Ingest Catalog index pipeline

The complete data mappings from specification, database and schema are shown for the Catalog category.

Catalog index field mapping from database

The following sequence of steps ​illustrates the Catalog indexing pipeline implemented in Apache NiFi. The flow consists of mainly two stages:
  1. Creating a Catalog document
  2. Associating Catalog filters

Stage 1: Creating a Catalog document

This stage describes how to transform the Catalog data and load it into the Catalog index.
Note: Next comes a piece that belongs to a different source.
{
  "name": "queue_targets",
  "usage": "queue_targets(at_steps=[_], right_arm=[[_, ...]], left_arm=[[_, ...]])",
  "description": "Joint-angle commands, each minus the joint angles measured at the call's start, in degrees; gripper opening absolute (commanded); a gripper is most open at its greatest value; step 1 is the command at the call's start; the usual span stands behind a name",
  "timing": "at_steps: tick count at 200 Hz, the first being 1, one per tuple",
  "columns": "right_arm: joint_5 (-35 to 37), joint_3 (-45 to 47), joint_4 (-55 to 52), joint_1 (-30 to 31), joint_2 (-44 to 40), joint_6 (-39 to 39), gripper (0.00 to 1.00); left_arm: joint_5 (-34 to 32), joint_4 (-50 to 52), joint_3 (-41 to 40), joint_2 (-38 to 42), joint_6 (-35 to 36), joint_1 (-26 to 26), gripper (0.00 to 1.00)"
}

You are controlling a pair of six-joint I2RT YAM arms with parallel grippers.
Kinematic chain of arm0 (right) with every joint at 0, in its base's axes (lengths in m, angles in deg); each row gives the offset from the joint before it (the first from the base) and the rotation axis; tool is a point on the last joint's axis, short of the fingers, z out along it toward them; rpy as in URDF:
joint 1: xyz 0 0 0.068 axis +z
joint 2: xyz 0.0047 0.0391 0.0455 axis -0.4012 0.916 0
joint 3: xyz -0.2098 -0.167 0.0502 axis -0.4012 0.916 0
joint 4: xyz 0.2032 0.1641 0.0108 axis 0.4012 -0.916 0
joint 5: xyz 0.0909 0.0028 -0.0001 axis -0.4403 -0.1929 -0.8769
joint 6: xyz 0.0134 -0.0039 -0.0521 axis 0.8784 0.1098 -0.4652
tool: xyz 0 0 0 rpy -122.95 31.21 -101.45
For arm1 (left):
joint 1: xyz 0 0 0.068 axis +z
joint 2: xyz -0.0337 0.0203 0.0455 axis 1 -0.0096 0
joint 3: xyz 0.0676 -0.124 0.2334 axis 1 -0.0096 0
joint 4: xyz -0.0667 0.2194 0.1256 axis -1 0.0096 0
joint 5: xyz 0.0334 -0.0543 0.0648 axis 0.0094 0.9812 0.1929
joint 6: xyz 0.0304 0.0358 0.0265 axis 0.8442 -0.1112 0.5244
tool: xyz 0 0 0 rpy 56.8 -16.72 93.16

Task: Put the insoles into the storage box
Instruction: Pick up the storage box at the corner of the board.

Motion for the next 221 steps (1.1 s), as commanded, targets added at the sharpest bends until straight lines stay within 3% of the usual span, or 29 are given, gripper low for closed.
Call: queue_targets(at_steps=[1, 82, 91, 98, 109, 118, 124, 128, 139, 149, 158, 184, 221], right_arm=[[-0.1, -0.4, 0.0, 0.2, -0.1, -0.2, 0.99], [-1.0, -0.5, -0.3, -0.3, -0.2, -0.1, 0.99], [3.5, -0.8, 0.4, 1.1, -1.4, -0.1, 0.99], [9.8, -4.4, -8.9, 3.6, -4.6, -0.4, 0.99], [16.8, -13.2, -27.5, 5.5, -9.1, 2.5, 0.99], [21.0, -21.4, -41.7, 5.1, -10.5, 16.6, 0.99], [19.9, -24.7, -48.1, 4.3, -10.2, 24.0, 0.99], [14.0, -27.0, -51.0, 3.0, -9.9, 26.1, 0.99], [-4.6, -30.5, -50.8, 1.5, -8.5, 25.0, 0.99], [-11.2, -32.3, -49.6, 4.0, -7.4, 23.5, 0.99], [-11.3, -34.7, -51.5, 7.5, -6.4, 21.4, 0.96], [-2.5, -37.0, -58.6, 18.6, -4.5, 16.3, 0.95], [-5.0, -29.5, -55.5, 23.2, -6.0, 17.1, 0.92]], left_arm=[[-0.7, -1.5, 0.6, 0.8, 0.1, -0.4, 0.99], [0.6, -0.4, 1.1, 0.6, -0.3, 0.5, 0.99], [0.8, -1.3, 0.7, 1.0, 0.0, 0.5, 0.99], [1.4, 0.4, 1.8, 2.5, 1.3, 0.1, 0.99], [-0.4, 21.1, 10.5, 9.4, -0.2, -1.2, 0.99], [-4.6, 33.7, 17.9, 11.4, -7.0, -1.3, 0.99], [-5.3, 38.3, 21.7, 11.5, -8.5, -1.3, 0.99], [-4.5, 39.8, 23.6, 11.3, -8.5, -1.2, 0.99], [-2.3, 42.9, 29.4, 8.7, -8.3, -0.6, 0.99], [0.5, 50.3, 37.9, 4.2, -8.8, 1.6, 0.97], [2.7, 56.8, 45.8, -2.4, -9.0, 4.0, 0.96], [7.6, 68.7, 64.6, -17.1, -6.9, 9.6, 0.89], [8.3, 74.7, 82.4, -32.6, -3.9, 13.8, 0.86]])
It starts with running the following SQL to retrieve Catalog data from the Commerce database.
SELECT C.CATALOG_ID, C.IDENTIFIER, C.MEMBER_ID, D.NAME, D.SHORTDESCRIPTION, 
            COALESCE(D.LANGUAGE_ID, L.LANGUAGE_ID) LANGUAGE_ID, 
            L.LOCALENAME, T.MASTERCATALOG, F.STOREENT_ID
		  FROM LANGUAGE L, STORELANG F, STORECAT T, CATALOG C
          LEFT OUTER JOIN CATALOGDSC D ON(C.CATALOG_ID = D.CATALOG_ID AND D.LANGUAGE_ID = ${param.langId})
		 WHERE T.STOREENT_ID IN (SELECT RELATEDSTORE_ID FROM STOREREL WHERE STATE = 1 AND STRELTYP_ID = -4 AND STORE_ID = ${param.storeId})
            AND T.CATALOG_ID = C.CATALOG_ID  AND C.CATALOG_ID = ${param.catalogId}
		    AND F.STOREENT_ID = ${param.storeId} AND F.LANGUAGE_ID = L.LANGUAGE_ID AND L.LANGUAGE_ID = ${param.langId}	

Next, the result set is passed to the CreateCatalogDocumentFromDatabase processor for transformation, using the following table to ​map the database field returned from the SQL above to an index field in the Catalog index.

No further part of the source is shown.